A ex-primeira-dama Michelle Bolsonaro decidiu deixar a presidência nacional do PL Mulher. A renúncia foi formalizada nesta terça-feira, em uma reunião com o presidente do partido, Valdemar Costa Neto. A informação circulou rapidamente pelos corredores políticos de Brasília.
Em uma nota oficial, Michelle justificou a saída por questões familiares. Ela afirmou que precisa se dedicar integralmente ao cuidado do marido e da filha. A decisão parece encerrar um capítulo de sua atuação mais direta na estrutura partidária.
A ex-primeira-dama agradeceu publicamente a diversas lideranças do movimento. Ela citou a vice-presidente do partido, a vereadora Priscila Costa, e as presidentes estaduais. Michelle também deixou uma mensagem sobre a legião de mulheres que ajudou a mobilizar nos últimos anos.
O cenário político no Ceará
A renúncia coincide com um momento de definições estratégicas do PL para as eleições de 2026. O partido começa a desenhar suas candidaturas no estado, um território politicamente complexo. As decisões envolvem nomes importantes e refletem negociações internas.

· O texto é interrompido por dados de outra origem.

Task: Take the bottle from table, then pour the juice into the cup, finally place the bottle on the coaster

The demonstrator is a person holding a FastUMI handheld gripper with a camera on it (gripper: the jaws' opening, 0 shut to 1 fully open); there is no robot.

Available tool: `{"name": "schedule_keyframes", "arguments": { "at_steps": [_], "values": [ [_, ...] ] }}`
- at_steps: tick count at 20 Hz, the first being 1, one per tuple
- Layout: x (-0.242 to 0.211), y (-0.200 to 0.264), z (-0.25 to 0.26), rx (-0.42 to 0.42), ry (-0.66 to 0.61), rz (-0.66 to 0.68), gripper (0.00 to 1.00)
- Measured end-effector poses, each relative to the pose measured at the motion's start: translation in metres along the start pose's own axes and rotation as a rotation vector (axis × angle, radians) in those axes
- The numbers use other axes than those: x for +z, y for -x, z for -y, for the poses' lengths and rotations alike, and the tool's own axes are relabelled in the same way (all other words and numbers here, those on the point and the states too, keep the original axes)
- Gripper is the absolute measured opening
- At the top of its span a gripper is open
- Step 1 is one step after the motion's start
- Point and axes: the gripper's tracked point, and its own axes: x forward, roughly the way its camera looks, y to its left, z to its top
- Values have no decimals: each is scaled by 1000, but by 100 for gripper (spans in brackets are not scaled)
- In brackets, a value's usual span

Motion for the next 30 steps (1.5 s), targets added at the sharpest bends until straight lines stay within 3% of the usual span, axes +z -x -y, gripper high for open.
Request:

Segundo informações de bastidores, o ex-presidente Jair Bolsonaro já sinalizou um nome para o Senado. A preferência recaiu sobre o deputado estadual Alcides Fernandes, um aliado de longa data no Ceará. A escolha define uma direção e afasta outras possibilidades que estavam em discussão.

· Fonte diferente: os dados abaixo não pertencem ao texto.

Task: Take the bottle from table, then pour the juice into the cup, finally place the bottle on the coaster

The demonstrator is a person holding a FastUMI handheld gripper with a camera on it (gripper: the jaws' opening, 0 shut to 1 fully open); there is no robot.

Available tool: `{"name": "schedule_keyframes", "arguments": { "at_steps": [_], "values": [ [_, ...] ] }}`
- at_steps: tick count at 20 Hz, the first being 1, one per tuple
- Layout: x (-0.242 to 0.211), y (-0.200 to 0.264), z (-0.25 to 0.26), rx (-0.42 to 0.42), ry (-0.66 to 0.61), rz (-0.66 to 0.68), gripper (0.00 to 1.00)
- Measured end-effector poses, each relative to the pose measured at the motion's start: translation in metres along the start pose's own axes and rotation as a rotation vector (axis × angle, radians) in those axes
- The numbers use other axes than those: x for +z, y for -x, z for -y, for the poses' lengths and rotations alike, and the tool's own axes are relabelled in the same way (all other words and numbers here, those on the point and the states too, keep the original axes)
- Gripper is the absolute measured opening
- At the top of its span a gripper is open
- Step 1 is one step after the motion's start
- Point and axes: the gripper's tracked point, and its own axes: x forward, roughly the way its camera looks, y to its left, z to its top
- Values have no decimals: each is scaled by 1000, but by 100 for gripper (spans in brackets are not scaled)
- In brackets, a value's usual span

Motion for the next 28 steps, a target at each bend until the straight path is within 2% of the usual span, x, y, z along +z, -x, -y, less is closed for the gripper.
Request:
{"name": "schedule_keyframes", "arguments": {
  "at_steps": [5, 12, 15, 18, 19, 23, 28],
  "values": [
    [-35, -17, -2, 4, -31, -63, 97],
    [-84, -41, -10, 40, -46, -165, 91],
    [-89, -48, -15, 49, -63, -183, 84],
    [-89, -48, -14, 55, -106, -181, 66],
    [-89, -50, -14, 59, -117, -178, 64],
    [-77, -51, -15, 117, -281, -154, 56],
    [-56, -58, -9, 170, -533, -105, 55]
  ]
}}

Essa definição contraria diretamente os planos da vereadora Priscila Costa, que também almejava a vaga. A ela, foi comunicado que não será a candidata ao Senado pela legenda nas próximas eleições. O partido, no entanto, ofereceu a ela a possibilidade de disputar uma vaga na Câmara dos Deputados.
As alianças em formação
O movimento no PL vai além das candidaturas legislativas. Internamente, circula outra informação relevante sobre o cenário estadual. Há um aval do ex-presidente Jair Bolsonaro para um apoio do partido a Ciro Gomes, caso ele dispute o governo do Ceará.

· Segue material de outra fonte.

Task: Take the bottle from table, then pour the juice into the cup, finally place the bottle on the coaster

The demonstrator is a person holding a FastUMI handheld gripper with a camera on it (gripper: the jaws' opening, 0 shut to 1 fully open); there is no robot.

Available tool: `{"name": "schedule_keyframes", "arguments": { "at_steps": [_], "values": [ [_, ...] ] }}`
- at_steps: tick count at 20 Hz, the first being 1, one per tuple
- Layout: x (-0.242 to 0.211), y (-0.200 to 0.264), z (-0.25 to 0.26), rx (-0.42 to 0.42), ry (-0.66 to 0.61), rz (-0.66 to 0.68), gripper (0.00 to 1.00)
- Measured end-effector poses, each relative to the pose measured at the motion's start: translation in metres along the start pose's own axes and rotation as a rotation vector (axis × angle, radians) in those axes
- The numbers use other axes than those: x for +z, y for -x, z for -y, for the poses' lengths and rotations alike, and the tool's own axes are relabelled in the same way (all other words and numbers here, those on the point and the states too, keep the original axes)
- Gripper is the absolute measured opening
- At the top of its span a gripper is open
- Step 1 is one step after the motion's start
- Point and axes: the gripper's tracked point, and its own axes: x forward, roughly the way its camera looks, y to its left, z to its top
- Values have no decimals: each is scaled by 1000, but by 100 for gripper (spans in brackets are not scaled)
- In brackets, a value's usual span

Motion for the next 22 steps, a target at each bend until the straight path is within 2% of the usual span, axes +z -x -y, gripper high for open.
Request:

Ciro Gomes, uma das figuras políticas mais conhecidas do estado, está filiado ao PSDB. Um eventual apoio do PL representaria uma composição ampla de forças na tentativa de governar o estado. Essa seria uma manobra de grande impacto no tabuleiro político regional.
Essas definições mostram que o partido está se movimentando para consolidar posições. As decisões sobre o Ceará são vistas como um termômetro para outras estratégias nacionais. O objetivo parece ser formar uma base sólida para os pleitos futuros, unindo diferentes segmentos.
O legado e o futuro
Michelle Bolsonaro deixou uma marca de agradecimento e otimismo em sua carta de despedida. Ela mencionou a construção de um “grande exército de mulheres de bem”, um conceito que marcou sua gestão. A fala ressalta o trabalho de mobilização e engajamento que buscou promover.
Sua saída abre espaço para uma nova liderança à frente do PL Mulher. O movimento, que tem capilaridade em todos os estados, agora aguarda a definição de um novo comando. A transição deve ocorrer de forma tranquila, seguindo os estatutos partidários.
O momento é de reacomodação dentro do partido, com famílias políticas ajustando suas influências. As decisões tomadas agora terão reflexos diretos na preparação para 2026. A política segue seu curso, com cada personagem encontrando seu novo lugar no jogo.